■ Activity
Please keep to the lines below from the one with "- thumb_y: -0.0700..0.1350" through the one with "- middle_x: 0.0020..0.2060", and restate them word for word, ends included.

■ Record set
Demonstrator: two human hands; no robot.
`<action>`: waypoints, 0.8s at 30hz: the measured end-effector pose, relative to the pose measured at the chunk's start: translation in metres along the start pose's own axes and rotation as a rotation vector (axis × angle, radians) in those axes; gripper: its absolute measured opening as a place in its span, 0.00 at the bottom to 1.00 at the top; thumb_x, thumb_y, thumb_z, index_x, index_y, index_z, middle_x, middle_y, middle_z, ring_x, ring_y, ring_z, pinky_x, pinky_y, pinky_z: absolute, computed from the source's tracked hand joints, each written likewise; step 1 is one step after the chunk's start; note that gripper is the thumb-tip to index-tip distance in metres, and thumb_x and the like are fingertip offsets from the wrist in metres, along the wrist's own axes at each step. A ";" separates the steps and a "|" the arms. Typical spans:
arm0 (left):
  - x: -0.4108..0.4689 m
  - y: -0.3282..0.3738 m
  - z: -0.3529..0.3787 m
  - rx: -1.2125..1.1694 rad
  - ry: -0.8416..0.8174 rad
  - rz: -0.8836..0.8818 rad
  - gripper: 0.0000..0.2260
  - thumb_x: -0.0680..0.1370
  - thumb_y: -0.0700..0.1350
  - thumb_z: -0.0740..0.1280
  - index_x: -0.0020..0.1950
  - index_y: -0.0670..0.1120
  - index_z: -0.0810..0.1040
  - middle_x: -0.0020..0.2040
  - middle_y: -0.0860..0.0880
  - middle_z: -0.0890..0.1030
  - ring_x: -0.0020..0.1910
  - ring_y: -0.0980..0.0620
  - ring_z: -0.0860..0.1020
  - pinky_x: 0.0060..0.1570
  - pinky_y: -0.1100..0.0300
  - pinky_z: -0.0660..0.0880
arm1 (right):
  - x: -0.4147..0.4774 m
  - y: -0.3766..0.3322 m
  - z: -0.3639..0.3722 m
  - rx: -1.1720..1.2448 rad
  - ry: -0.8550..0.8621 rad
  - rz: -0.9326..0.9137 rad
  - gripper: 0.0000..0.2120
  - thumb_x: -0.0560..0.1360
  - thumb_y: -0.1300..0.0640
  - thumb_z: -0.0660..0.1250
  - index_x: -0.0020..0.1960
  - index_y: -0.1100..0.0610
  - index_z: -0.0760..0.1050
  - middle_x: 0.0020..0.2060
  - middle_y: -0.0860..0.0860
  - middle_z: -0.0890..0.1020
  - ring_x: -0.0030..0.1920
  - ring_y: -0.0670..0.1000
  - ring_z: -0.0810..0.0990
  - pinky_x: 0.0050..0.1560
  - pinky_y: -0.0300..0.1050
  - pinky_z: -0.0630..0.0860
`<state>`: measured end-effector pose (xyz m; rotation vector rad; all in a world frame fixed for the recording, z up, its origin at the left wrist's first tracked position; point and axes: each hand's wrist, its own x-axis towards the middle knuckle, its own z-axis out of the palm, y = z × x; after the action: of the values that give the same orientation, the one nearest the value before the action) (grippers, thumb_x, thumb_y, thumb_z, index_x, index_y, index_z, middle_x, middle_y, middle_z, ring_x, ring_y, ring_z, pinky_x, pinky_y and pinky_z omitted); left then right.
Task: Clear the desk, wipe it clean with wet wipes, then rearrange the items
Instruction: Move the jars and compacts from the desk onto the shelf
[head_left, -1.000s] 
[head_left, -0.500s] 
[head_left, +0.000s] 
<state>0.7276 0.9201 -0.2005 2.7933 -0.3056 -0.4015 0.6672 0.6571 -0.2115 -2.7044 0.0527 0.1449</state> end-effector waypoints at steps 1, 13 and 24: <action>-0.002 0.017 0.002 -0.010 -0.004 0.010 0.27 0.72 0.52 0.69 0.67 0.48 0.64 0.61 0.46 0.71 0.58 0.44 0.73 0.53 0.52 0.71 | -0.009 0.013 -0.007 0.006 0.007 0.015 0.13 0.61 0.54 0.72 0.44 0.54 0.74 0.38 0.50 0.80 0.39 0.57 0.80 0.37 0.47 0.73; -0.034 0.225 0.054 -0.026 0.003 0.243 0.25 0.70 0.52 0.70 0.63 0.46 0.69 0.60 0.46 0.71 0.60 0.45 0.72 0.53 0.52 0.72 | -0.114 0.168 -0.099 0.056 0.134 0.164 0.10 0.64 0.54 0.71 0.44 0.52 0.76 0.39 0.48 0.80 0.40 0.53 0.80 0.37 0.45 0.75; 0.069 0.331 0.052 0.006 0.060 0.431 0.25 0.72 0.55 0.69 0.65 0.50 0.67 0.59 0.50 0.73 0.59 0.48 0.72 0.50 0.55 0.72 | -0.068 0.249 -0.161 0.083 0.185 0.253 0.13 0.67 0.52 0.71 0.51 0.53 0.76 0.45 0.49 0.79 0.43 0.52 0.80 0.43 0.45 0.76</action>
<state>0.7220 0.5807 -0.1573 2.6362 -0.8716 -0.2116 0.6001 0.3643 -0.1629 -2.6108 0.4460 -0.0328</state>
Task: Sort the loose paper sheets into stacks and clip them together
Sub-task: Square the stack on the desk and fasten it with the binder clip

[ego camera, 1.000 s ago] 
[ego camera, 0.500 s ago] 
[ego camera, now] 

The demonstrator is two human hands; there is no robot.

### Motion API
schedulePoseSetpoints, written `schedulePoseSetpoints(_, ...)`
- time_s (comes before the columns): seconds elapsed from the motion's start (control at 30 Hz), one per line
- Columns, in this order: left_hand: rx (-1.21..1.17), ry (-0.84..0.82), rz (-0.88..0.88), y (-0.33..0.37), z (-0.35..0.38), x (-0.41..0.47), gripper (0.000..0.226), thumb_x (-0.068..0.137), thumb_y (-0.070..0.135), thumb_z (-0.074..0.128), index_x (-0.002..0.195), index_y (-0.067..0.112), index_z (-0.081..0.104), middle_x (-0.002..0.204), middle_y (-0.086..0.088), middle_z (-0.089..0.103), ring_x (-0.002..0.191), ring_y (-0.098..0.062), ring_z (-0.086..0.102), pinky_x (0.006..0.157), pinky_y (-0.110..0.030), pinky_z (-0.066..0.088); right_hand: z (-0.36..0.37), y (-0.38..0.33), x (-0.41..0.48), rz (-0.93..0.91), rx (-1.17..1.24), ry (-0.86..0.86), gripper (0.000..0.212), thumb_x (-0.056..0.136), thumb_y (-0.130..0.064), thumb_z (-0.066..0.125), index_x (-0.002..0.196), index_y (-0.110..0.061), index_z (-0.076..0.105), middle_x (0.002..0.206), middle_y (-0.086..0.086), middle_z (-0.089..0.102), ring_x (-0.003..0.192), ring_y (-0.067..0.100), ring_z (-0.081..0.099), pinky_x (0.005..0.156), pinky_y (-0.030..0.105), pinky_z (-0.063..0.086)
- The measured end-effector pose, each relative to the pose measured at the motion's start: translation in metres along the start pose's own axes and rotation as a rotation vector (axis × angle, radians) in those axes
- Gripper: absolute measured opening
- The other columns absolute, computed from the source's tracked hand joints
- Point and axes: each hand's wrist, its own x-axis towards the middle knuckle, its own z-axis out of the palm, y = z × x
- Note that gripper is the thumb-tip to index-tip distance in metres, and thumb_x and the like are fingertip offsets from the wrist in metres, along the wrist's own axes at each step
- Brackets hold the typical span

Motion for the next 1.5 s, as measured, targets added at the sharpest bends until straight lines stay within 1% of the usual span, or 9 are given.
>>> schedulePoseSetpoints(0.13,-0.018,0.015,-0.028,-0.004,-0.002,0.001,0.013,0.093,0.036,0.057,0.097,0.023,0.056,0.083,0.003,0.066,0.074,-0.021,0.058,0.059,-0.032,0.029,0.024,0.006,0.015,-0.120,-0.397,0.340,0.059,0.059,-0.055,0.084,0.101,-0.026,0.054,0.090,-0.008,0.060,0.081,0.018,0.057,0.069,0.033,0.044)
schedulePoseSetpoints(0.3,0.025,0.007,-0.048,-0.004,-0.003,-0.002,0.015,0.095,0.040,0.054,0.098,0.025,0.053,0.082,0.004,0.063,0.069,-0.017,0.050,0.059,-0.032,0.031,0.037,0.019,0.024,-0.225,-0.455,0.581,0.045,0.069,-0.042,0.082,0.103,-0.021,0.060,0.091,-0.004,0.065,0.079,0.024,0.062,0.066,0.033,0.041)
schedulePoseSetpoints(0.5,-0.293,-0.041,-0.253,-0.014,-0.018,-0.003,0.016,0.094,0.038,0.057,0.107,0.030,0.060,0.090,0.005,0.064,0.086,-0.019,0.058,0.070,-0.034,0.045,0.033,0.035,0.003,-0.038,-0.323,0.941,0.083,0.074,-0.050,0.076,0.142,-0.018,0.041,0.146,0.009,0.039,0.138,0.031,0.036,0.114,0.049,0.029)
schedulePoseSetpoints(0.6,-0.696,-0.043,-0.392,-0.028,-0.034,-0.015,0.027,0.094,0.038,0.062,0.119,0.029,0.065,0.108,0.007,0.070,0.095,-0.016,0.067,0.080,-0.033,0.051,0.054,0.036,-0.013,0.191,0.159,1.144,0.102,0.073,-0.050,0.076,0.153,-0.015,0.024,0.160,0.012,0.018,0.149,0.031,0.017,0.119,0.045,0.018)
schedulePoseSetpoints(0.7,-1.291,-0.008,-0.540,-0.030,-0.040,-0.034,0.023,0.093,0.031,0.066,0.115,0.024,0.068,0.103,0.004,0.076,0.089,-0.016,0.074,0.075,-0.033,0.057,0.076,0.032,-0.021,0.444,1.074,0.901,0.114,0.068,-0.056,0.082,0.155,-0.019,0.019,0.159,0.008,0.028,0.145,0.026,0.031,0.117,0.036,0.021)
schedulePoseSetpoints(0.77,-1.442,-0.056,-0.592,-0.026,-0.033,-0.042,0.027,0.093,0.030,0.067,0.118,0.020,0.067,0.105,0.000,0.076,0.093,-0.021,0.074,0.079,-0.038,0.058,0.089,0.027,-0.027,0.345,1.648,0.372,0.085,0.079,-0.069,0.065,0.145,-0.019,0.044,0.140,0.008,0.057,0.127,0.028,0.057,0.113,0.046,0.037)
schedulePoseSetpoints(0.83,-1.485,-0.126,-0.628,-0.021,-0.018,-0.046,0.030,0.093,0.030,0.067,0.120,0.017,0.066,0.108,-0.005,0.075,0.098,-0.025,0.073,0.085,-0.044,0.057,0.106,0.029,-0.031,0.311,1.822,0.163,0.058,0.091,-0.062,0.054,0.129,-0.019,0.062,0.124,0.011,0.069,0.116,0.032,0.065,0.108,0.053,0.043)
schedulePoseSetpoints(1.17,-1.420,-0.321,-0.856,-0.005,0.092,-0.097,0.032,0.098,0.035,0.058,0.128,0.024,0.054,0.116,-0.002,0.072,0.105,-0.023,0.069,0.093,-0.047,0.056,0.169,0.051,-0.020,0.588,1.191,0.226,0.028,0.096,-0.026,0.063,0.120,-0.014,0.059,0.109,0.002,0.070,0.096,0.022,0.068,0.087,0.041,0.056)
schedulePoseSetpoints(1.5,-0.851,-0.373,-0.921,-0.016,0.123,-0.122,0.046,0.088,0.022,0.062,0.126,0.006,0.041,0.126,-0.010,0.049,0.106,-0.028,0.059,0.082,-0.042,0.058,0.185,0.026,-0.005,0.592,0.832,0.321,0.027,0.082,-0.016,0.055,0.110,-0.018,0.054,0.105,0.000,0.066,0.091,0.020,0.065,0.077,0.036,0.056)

■ Answer section
  - thumb_y: -0.0700..0.1350
  - thumb_z: -0.0740..0.1280
  - index_x: -0.0020..0.1950
  - index_y: -0.0670..0.1120
  - index_z: -0.0810..0.1040
  - middle_x: -0.0020..0.2040
  - middle_y: -0.0860..0.0880
  - middle_z: -0.0890..0.1030
  - ring_x: -0.0020..0.1910
  - ring_y: -0.0980..0.0620
  - ring_z: -0.0860..0.1020
  - pinky_x: 0.0060..0.1570
  - pinky_y: -0.1100..0.0300
  - pinky_z: -0.0660..0.0880
arm1 (right):
  - x: -0.4147..0.4774 m
  - y: -0.3766..0.3322 m
  - z: -0.3639..0.3722 m
  - rx: -1.1720..1.2448 rad
  - ry: -0.8550..0.8621 rad
  - rz: -0.9326..0.9137 rad
  - gripper: 0.0000..0.2120
  - thumb_x: -0.0560..0.1360
  - thumb_y: -0.1300..0.0640
  - thumb_z: -0.0660..0.1250
  - index_x: -0.0020..0.1960
  - index_y: -0.1100..0.0610
  - index_z: -0.0760..0.1050
  - middle_x: 0.0020..0.2060

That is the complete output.